Strange random problem with sendmail (damaged mailboxes)
 
Hello,
I have a strange problem on my Ubuntu mailserver. It happens randomly.
The problem is that sometimes one random mailbox file (/var/spool/mail/*) gets corrupted, if I edit it I see that at the beginning of file a random number of null chars (00) is inserted, partially overwriting the real content.

I'm not sure if there's a link with the fact that these e-mail boxes are checked both on computer and mobile.
Sometimes it happens when I restart the sendmail service.

To fix these mailboxes I proceed with deleting all chars (included nulls) until I find a line starting with the word "From:" (the beginning of a new message). After that, the mailbox starts working correctly.

I searched a lot on the web but it seems I'm the only one to have this particular problem.
I'm using sendmail+dovecot+squirrelmail.
Could you please help me? What could I check?

Thank you!!!

unSpawn 09-18-2012 07:37 AM

Quote:

Originally Posted by niente0 (Post 4783037)
What could I check?

- What distribution release are you using?
- Does this release provide the latest versions of Dovecot, Squirrel Mail and any dependencies and what are their exact versions?
- Is the size of these mail boxes large, huge, humongous or plain ludicrous? (What does 'ls -lh /var/spool/mail/*' return wrt size?)
- Does it only happen with just-delivered mail in spool files or also with mailboxes in ~/?
- When did this mailbox corruption first manifest itself and can you trace back any system (re-)configuration, mailbox or directory permission changes or SW upgrading?
- Do your run any Squirrel Mail plugins we should know about?
- Does it happen with any mobile, some, any application it or they use or some?
- What do the system and daemon logs show?
- And what do system and daemon logs show when a user tries to access a corrupt mailbox?
- Is the system low on memory when mailbox corruption happens and do you collect and have SAR data?
*Please note these are fifteen questions that should be answered and as verbose as possible.

niente0 09-19-2012 03:48 AM

First of all thanks for your interest in my problem!

- What distribution release are you using?

DISTRIB_ID=Ubuntu
DISTRIB_RELEASE=10.10
DISTRIB_CODENAME=maverick
DISTRIB_DESCRIPTION="Ubuntu 10.10"

- Does this release provide the latest versions of Dovecot, Squirrel Mail and any dependencies and what are their exact versions?

I don't think these are the latest versions, anyway:
Dovecot v1.1.11
SquirrelMail v1.4.21
OpenSSL 0.9.8o 01 Jun 2010
SpamAssassin version 3.3.1 running on Perl version 5.10.0

- Is the size of these mail boxes large, huge, humongous or plain ludicrous? (What does 'ls -lh /var/spool/mail/*' return wrt size?)

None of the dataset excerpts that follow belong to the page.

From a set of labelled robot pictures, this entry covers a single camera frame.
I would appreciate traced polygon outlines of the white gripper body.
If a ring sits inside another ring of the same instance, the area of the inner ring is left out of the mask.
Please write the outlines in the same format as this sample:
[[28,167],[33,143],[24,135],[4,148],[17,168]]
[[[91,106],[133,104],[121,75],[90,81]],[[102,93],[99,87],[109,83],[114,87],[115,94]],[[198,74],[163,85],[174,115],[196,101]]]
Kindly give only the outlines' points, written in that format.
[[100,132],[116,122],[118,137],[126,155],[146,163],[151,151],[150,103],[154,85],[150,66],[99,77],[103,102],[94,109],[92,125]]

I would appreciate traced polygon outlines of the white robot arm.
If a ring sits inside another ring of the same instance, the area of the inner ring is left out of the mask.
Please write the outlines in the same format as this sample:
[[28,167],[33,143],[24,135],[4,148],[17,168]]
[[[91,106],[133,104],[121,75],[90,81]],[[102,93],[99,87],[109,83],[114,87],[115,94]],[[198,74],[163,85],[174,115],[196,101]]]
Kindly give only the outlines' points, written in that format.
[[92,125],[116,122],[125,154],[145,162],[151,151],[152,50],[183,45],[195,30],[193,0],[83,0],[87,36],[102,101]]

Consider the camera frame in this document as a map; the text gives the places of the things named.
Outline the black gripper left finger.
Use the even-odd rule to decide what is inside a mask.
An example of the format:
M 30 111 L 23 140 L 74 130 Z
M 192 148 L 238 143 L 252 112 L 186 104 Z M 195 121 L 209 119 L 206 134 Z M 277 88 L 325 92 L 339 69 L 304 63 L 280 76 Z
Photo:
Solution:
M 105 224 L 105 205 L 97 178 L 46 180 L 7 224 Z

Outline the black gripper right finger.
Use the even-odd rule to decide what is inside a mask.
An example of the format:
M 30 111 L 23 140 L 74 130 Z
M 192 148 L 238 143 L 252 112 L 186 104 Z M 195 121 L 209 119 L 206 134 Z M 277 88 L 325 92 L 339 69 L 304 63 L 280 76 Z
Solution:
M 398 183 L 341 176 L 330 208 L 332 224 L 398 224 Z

There are about 30 mailboxes, the biggest ones are around 500Mb. Total is 7,8Gb

- Does it only happen with just-delivered mail in spool files or also with mailboxes in ~/?

Sorry, I'm not sure I didn't understand your question... Anyway the problem seems to be only in /var/spool/mail folder

- When did this mailbox corruption first manifest itself and can you trace back any system (re-)configuration, mailbox or directory permission changes or SW upgrading?

The first time it happened was a long time ago, probably this problem is manifesting since the first setup of the server. Since then, I've only made some updates of Squirrelmail (plus I have auto-updates configured, but I think they don't work anymore because repositories were put offline)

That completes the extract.